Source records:
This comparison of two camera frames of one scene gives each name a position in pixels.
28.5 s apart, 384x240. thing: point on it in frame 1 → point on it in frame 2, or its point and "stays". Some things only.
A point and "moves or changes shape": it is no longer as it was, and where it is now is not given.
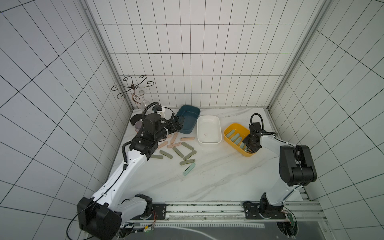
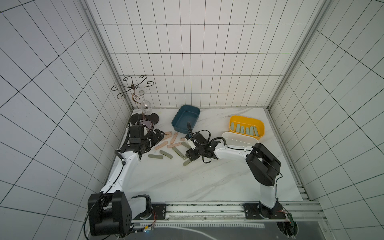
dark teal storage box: (191, 114) stays
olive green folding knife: (177, 152) stays
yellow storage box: (234, 134) → (248, 122)
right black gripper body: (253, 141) → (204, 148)
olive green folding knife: (189, 155) moves or changes shape
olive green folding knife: (187, 146) stays
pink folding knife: (174, 137) stays
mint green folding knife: (189, 169) moves or changes shape
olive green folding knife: (166, 154) stays
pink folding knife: (172, 145) stays
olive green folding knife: (157, 156) stays
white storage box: (209, 130) → (232, 142)
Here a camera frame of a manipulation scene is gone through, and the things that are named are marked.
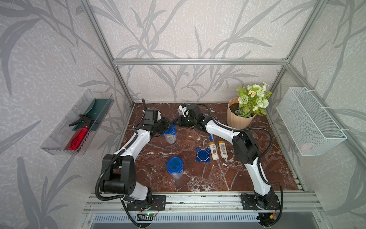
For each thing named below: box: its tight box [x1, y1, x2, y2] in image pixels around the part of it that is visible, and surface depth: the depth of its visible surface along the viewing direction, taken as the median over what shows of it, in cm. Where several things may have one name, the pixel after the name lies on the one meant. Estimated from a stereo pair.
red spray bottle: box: [68, 114, 93, 151], surface depth 61 cm
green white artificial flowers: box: [234, 82, 273, 119], surface depth 87 cm
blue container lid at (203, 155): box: [195, 146, 211, 163], surface depth 93 cm
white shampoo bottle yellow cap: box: [208, 142, 220, 161], surface depth 93 cm
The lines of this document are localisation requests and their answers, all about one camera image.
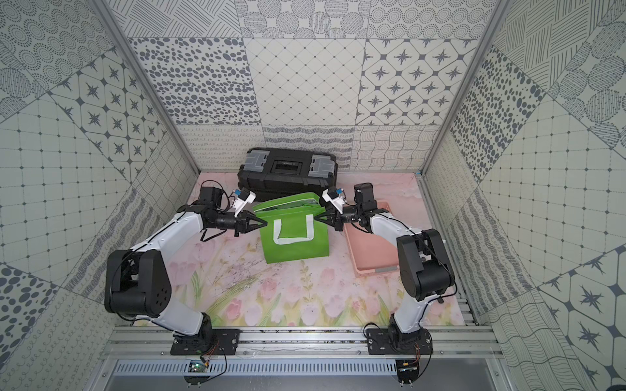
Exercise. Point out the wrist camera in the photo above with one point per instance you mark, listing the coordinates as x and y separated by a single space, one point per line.
334 196
242 197

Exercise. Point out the black plastic toolbox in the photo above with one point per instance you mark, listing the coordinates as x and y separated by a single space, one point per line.
273 173

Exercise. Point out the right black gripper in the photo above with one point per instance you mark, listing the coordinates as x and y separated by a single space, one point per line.
332 214

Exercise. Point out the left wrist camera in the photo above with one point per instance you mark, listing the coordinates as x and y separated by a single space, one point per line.
242 197

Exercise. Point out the pink plastic basket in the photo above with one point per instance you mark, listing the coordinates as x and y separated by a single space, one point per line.
370 254

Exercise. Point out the right controller board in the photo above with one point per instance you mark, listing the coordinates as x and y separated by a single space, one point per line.
407 371

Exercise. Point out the left controller board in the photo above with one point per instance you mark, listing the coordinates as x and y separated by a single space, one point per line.
197 373

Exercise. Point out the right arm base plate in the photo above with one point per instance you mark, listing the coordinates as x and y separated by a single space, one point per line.
382 341

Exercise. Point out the green insulated delivery bag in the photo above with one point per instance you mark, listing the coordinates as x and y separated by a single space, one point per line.
292 233

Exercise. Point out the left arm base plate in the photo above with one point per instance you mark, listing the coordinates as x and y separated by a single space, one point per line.
223 341

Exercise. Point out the controller board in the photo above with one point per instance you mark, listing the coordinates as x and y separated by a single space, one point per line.
197 373
407 371

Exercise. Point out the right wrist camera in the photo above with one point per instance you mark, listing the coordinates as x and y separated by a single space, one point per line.
334 196

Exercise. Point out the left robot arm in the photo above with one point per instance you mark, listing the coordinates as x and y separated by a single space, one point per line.
138 285

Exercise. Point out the aluminium mounting rail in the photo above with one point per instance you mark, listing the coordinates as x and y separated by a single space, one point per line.
307 342

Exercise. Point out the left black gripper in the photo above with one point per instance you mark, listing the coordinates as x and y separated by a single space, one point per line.
239 222

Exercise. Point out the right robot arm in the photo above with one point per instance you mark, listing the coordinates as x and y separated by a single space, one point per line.
424 265

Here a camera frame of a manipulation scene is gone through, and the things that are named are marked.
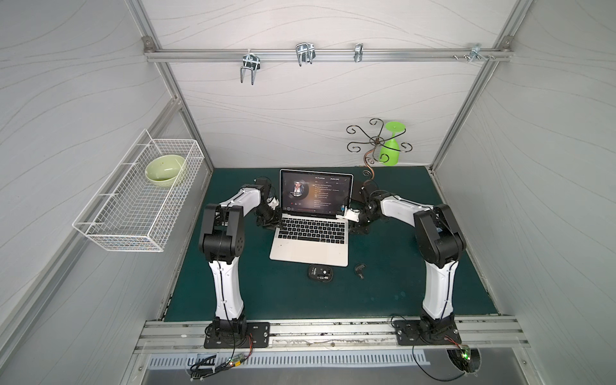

Exercise directions
Copy out each line from the preceding entries that mentions the word "yellow".

Solution to this exercise
yellow storage box: (234, 134) → (248, 122)
white shampoo bottle yellow cap: box: [208, 142, 220, 161], surface depth 93 cm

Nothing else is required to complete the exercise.